January 28, 2019 In a decision from early 2018, the U.S. District Court for the Eastern District of Pennsylvania allowed for the plain language of Cincinnati Insurance Company's (Cincinnati) policy dictate the result in the case. The case is Wescott Elec. Co. v. Cincinnati Ins. Co., 310 F. Supp. 3d 521 (E.D. Pa. 2018).
Over the course of 10 years, between 2003 and 2013, an employee of Wescott Electric Company (Wescott) stole nearly $3 million from the company. The employee stole a few hundred thousand dollars each year, and during the last year at issue, 2013, he also stole $700,000 worth of copper wire which he sold for scrap. During the time the theft was occurring, Wescott had four consecutive insurance policies from Cincinnati, each policy lasting three years. All four policies were discovery-based policies, but the sets for 2004 and 2007 provided coverage for a loss discovered up to a year after the policy period, and the 2010 and 2013 policies required the loss to be discovered during the policy period.
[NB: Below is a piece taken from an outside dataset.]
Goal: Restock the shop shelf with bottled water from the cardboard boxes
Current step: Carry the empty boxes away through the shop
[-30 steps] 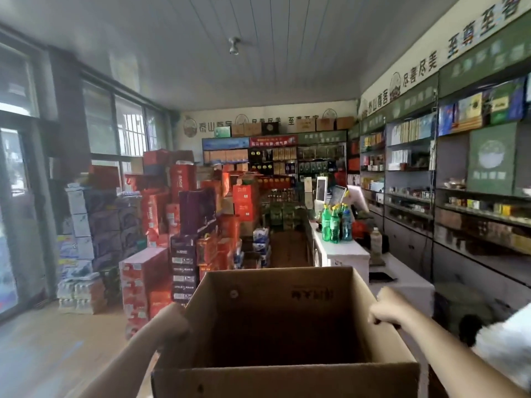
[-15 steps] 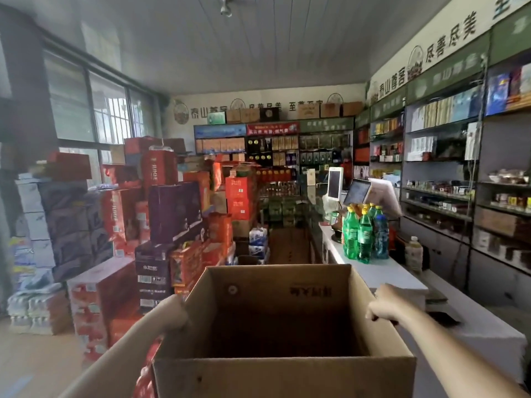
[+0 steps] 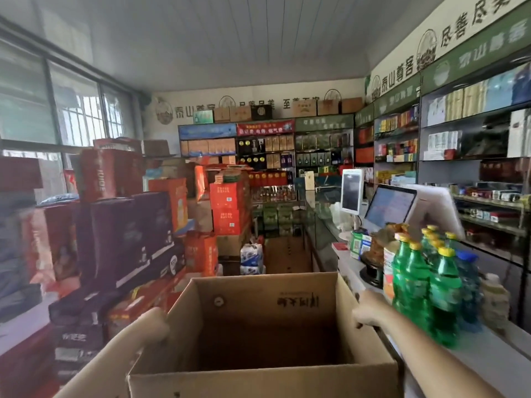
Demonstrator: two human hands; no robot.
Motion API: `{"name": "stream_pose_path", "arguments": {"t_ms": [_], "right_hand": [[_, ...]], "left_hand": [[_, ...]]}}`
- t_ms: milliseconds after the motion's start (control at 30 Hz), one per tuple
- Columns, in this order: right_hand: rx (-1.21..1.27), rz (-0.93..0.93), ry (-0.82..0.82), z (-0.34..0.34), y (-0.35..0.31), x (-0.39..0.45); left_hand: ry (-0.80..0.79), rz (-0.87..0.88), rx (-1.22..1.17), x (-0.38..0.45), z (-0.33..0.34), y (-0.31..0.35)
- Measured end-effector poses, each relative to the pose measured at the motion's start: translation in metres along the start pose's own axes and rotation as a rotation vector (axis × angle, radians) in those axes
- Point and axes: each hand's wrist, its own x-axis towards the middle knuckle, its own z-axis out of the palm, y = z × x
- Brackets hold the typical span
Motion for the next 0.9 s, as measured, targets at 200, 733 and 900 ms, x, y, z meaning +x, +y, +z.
{"name": "stream_pose_path", "arguments": {"t_ms": [200, 733, 900], "right_hand": [[-0.031, 0.022, -0.032, -0.003, -0.05, 0.188], [-0.042, 0.143, -0.018, 0.041, -0.137, 0.598], [-0.066, 0.206, -0.024, 0.041, -0.152, 0.708]], "left_hand": [[-0.061, 0.015, 0.024, 0.18, 0.01, 0.051], [-0.208, 0.122, -0.022, 0.61, 0.06, 0.183], [-0.298, 0.126, -0.019, 0.751, 0.087, 0.22]]}}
Wescott discovered the theft during the 4th policy period, and Cincinnati paid the policy limit of a single occurrence of employee theft. Wescott was not satisfied with Cincinnati's payment and brought a suit against Cincinnati arguing that 1. It is entitled to coverage not only the fourth policy but also under the third policy, and 2. That the employee's theft counted as more than one occurrence of employee theft under the policy. Cincinnati filed a motion to dismiss.
Wescott argued that the third policy should cover the loss. Cincinnati argued, and the Court found, that although the employee theft was occurring during the third policy period, the third policy ended five months prior to Wescotts discovery of the theft. The Court found that only the fourth policy covered the loss, not the third policy. The third policy applied only to loss “which is discovered by Wescott during the policy period”. The policy period ended on January 1, 2013 and the theft was not discovered until July 1, 2013. By the plain meaning of the insurance contract, there was no coverage. The Court also found that Wescott was only entitled to coverage for a single occurrence because the term “occurrence” was defined under the policy, including a “series of acts” “committed” by a single employee. The Court found that even though the employee committed two types of theft, the money and the copper wire, both types were included in the “series of acts” which would limit Wescott to the coverage limit for one occurrence.
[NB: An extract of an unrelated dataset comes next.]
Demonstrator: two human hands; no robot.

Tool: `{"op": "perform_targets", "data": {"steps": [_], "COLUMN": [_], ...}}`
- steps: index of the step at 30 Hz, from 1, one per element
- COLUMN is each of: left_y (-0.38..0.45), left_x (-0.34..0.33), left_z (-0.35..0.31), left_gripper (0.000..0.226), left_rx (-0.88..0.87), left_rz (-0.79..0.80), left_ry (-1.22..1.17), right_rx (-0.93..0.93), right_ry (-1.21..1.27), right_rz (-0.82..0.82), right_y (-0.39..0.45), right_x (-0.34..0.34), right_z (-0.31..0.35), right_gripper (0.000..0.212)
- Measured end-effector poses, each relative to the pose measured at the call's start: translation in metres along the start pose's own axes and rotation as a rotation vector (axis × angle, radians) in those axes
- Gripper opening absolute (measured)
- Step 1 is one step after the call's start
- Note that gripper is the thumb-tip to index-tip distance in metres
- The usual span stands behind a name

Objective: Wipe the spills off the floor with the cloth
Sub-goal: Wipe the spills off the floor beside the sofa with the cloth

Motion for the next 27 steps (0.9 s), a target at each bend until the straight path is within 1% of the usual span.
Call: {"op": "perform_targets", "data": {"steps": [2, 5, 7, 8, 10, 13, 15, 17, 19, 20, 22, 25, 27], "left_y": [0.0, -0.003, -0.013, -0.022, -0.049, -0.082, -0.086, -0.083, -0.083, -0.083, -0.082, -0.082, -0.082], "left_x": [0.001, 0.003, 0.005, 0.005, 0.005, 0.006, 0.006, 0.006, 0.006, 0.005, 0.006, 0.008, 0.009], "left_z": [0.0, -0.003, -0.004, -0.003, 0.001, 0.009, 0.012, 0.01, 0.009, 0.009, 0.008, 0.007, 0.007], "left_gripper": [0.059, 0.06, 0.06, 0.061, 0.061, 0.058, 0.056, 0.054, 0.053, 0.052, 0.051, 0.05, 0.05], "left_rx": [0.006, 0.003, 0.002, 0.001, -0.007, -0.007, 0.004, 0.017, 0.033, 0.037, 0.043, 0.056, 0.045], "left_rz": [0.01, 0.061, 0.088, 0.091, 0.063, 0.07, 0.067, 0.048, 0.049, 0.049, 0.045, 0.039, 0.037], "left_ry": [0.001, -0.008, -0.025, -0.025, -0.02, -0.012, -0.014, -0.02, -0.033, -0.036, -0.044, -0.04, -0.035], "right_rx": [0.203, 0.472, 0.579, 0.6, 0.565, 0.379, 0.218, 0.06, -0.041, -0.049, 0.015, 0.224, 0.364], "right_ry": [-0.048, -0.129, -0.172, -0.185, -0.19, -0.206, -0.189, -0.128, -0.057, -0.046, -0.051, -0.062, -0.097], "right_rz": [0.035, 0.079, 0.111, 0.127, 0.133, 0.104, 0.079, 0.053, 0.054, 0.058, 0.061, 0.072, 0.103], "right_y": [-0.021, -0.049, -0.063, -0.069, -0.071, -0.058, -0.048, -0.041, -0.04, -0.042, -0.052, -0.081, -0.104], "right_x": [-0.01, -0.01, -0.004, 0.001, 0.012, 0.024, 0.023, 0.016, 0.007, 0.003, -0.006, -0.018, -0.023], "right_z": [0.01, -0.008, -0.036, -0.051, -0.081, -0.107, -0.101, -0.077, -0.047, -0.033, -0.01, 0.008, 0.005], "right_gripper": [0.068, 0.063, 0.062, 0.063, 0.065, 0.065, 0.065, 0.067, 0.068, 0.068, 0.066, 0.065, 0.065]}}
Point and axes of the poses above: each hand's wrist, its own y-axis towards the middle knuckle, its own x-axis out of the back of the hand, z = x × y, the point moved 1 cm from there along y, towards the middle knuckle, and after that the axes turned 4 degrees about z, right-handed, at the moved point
Editors Note: Occurrence was defined in the policy as (1) an individual act; (2) the combined total of all separate acts whether or not related; or (3) a series of acts whether or not related; committed by an “employee” acting alone or in collusion with other persons, during the Policy Period shown in the Declarations, before such Policy Period of both.” Here, although the employee committed two types of theft, the Court still considered them to be a “series of acts.” The policy limited Wescott to one recovery per occurrence, so Wescott was out of luck. A discovery based policy means that the coverage depends on when the insured discovers the loss.